(Diário As Beiras, 12 de Fevereiro de 2008)
A carta “Pelo direito à cultura e pelo dever de cultura”, quer a Autarquia de Coimbra queira quer não é sintoma de um grande mal-estar. E portanto muita coisa não está a correr bem. E devia correr. Não adianta trocar acusações, e haverá motivos de parte a parte. Mas o que interessa saber é onde está a origem do mal-estar, onde é que a coisa emperra. Não para encontrarmos culpados mas para ultrapassar a situação. Porque um problema destes tem de ser resolvido.

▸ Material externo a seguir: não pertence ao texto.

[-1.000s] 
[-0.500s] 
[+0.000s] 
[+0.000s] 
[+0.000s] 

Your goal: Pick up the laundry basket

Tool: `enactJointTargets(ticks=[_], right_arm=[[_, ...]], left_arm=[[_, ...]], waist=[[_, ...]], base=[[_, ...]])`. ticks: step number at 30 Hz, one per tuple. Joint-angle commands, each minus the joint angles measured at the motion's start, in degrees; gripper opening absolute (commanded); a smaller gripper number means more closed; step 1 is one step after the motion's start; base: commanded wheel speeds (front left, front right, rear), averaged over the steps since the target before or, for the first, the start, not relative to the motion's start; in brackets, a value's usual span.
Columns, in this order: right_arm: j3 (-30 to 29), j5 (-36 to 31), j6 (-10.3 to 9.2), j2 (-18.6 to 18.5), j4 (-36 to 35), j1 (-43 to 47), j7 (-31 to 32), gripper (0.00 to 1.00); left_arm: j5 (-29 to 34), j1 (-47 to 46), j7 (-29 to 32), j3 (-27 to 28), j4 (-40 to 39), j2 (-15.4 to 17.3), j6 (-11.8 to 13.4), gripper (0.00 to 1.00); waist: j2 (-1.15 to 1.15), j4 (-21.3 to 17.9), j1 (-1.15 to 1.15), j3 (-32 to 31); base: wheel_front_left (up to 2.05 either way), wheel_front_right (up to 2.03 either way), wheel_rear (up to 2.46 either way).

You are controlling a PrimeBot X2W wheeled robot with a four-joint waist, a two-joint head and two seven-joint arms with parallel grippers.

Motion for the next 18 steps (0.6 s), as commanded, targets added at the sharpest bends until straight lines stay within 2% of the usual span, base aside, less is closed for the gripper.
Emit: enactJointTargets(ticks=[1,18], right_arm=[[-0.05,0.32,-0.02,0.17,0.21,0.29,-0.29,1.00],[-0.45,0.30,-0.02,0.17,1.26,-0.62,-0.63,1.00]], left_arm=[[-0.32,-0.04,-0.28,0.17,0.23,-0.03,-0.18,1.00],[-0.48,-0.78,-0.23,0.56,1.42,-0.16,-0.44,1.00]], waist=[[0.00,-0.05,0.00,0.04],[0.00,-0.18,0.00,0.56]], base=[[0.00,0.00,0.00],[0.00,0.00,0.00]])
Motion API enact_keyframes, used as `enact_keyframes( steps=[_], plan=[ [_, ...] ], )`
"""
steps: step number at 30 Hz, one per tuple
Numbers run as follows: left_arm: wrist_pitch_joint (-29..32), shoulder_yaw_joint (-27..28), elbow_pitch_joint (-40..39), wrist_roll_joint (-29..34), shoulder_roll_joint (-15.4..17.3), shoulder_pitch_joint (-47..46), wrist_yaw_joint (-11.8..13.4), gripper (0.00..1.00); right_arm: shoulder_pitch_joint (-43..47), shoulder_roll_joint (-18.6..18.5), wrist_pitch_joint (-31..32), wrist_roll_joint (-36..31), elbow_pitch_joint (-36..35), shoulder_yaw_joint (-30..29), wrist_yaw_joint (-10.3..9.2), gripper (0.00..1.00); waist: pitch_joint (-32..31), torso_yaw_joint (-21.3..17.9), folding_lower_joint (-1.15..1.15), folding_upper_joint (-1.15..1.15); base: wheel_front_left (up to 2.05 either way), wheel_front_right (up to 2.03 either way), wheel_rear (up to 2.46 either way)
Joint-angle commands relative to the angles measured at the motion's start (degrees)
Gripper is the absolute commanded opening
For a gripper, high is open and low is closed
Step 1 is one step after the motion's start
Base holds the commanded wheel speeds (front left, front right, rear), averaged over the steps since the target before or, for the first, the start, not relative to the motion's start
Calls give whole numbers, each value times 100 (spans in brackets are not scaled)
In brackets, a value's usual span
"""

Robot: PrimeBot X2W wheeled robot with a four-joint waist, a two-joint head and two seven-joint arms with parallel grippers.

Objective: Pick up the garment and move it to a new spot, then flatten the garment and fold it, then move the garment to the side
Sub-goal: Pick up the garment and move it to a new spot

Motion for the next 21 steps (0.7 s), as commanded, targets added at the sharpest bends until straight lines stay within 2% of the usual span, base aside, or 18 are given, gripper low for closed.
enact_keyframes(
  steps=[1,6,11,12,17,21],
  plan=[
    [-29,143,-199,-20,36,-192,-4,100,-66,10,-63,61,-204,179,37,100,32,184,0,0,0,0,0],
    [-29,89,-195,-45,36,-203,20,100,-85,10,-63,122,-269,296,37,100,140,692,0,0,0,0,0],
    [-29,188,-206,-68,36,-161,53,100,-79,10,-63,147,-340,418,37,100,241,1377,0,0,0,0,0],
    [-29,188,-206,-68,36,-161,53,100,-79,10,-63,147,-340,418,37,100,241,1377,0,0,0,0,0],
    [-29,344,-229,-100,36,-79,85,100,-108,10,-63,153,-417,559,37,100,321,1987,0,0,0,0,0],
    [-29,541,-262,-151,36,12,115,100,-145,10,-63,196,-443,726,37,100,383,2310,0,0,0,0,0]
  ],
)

Compete aos políticos resolver problemas, mas parece-nos às vezes ser ao contrário, ilustrando a ideia de Woody Allen segundo a qual os políticos são as pessoas que transformam as soluções em problemas. A ideia, embora nos faça rir é para levar a sério porque vai ao fundo de certos políticos. De certos aprendizes da política, dos que estão sempre a pensar nas vantagens pessoais, que parasitam o povo e são um empecilho, um cancro para a causa pública. E daqueles, diferentes na moral mas idênticos nos resultados que, cheios de vento e de responsabilidade, se multiplicam em actividades controladoras, e querendo pôr o mundo à medida da sua cabeça, se colocam no caminho de toda a gente a fazer de sinaleiros e engarrafam logo o trânsito provocando businaria geral.
Com a sua irreverência Woody Allen revela alguns dos problemas que mais nos atrofiam. Basta pensar na incessante vigilância sobre nós com despachos, circulares, ofícios, decretos, posturas, diplomas, normativos, pareceres, adendas, emendas e revogações de certos serviços públicos. E o desespero de todos os que têm que interpretar, articular e aplicar tais teias gastando nisso a alma e a competência. Querer controlar tudo, mesmo o que funciona bem e tem à frente gente competente e de qualidade é uma das causas da nossa mediocridade.
De facto os políticos existem para resolver os problemas e fazerem andar as coisas, dentro da legalidade, rentabilizando e racionalizando recursos, qualificando pessoas e instituições mediante objectivos bem traçados e apoiando quem merece. Estamos fartos de o saber, mas nunca é demais repetir. Contudo, tanto o aprendiz como o político sabido interiorizaram uma importância que lhes enche peito e cabeça de um dever que por vezes não é mais que gosto de mando, excitação erótica diferida e só serve para os transformar em transtorno público. Como um mecânico que em vez de lubrificar os motores se entretivesse a gripá-los, ou um cantoneiro cujo trabalho fosse colocar pedras no meio da estrada. E como naquele célebre poema do Carlos Drummond de Andrade, qual o peso de uma pedra na vida de uma pessoa? E de uma cidade?
“No meio do caminho tinha uma pedra
tinha uma pedra no meio do caminho
tinha uma pedra
no meio do caminho tinha uma pedra.
Nunca me esquecerei desse acontecimento
na vida das minhas retinas tão fatigadas.
Nunca me esquecerei que no meio do caminho
tinha uma pedra.
tinha uma pedra no meio do caminho
no meio do caminho tinha uma pedra”.
De modo que acabamos a perguntar o que predomina nesta política de trazer por casa: Se soluções para os problemas, se problemas para as soluções que estavam à mão e sem necessidade se complicaram. Por culpa de certas cabeças, o absurdo é frequentemente mais vulgar que a vulgaridade. Terrível evidência.